Nova regra do BC pode obrigar Nubank a alterar nome da marca

| Créditos: Instagram/Reprodução/GazzConecta


O Banco Central do Brasil (BC) anunciou uma nova diretriz que restringe a utilização dos termos "Banco", "Bank" ou "Banking" na denominação e publicidade de instituições financeiras que não possuam o estatuto oficial de banco. A resolução atinge entre 15 e 20 empresas do setor, que terão o prazo de 120 dias para apresentar um plano de alteração ao regulador e até um ano para implementar as modificações.

Apesar de a medida obrigar grandes empresas como o Nubank (ROXO34) a reavaliarem suas marcas, especialistas do mercado avaliam que o impacto sobre sua imagem deve ser mínimo. Eduardo Tomiya, sócio-fundador da TM20 Branding, pontua que a força da marca do Nubank já ultrapassou a necessidade de se apoiar no termo "Bank" como diferencial. Segundo uma pesquisa da TM20, atributos como confiança, menor burocracia, agilidade e inovação tecnológica são os fatores de maior peso na preferência dos consumidores por fintechs, relegando a "solidez" – frequentemente associada ao termo "banco" – a um segundo plano.

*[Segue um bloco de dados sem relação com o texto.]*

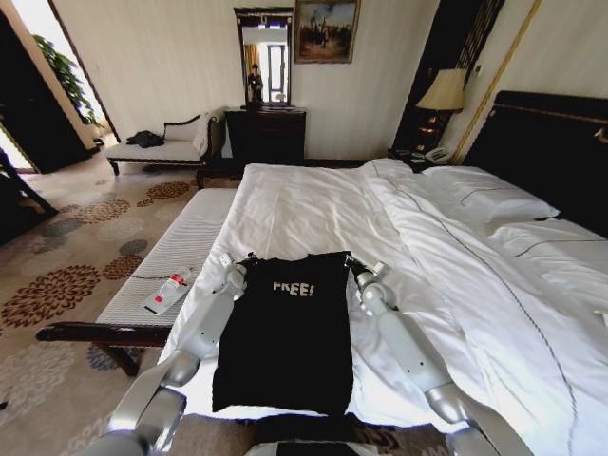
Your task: Fold the clothes on the bed.
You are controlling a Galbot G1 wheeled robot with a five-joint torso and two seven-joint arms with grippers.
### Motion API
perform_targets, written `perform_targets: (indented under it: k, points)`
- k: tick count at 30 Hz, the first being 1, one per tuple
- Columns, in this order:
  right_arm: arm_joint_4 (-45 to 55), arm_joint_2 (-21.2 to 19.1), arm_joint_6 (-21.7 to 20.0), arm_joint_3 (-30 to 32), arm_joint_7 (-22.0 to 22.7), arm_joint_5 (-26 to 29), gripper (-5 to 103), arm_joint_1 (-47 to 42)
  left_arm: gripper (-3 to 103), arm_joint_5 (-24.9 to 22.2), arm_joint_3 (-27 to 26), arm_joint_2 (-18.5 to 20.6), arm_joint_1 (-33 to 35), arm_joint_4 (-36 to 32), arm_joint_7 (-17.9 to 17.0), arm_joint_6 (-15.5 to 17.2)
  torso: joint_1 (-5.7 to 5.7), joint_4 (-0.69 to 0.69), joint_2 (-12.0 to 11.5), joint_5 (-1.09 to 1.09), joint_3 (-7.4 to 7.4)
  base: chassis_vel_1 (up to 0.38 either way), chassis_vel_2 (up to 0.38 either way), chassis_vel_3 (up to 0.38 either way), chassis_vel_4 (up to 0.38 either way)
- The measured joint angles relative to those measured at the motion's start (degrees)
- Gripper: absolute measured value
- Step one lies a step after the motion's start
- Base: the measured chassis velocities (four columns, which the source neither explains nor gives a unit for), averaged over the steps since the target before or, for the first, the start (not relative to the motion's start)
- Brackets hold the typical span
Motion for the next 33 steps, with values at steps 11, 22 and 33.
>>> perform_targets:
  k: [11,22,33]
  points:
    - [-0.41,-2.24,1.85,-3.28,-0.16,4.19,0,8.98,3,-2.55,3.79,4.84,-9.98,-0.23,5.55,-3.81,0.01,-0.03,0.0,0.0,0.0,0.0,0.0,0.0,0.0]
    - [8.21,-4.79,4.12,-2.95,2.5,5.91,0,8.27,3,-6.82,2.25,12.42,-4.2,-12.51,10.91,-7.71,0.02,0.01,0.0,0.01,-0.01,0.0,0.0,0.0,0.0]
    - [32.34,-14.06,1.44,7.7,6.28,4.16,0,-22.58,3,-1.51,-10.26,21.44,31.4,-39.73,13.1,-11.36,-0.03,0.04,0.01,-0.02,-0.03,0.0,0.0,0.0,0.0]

Representantes de bancos tradicionais manifestaram apoio à decisão do BC. Luiz Trabuco Cappi, presidente do Conselho de Administração do Bradesco (BBDC4), defendeu a medida como um ajuste necessário para evitar que o uso da palavra "banco" cause confusão inadequada entre o público. O CEO executivo do Bradesco, Marcelo Noronha, concorda que a restrição ajuda a esclarecer a distinção entre as instituições.

Em resposta à regulamentação, o Nubank informou que está analisando a nova determinação. A empresa assegurou que manterá seu compromisso de seguir rigorosamente a legislação e destacou que a regra se aplica apenas à nomenclatura, não afetando a continuidade de seus serviços e produtos, que já contam com as licenças necessárias. O Stark Bank também confirmou ter iniciado a avaliação da orientação.

Por outro lado, o novo cenário regulatório gerou críticas quanto à sua rigidez. O advogado Felipe Franchi argumenta que a proibição pode configurar um "excesso normativo". Para ele, a medida corre o risco de, em vez de proteger o consumidor, abrir brechas para práticas dissimuladas sob outras denominações, sugerindo que diretrizes mais rigorosas para estruturas como Bank as a Service (BaaS) poderiam ser mais eficazes. Paralelamente, o movimento do BC pode incentivar algumas fintechs a buscarem a autorização para se tornarem bancos oficiais.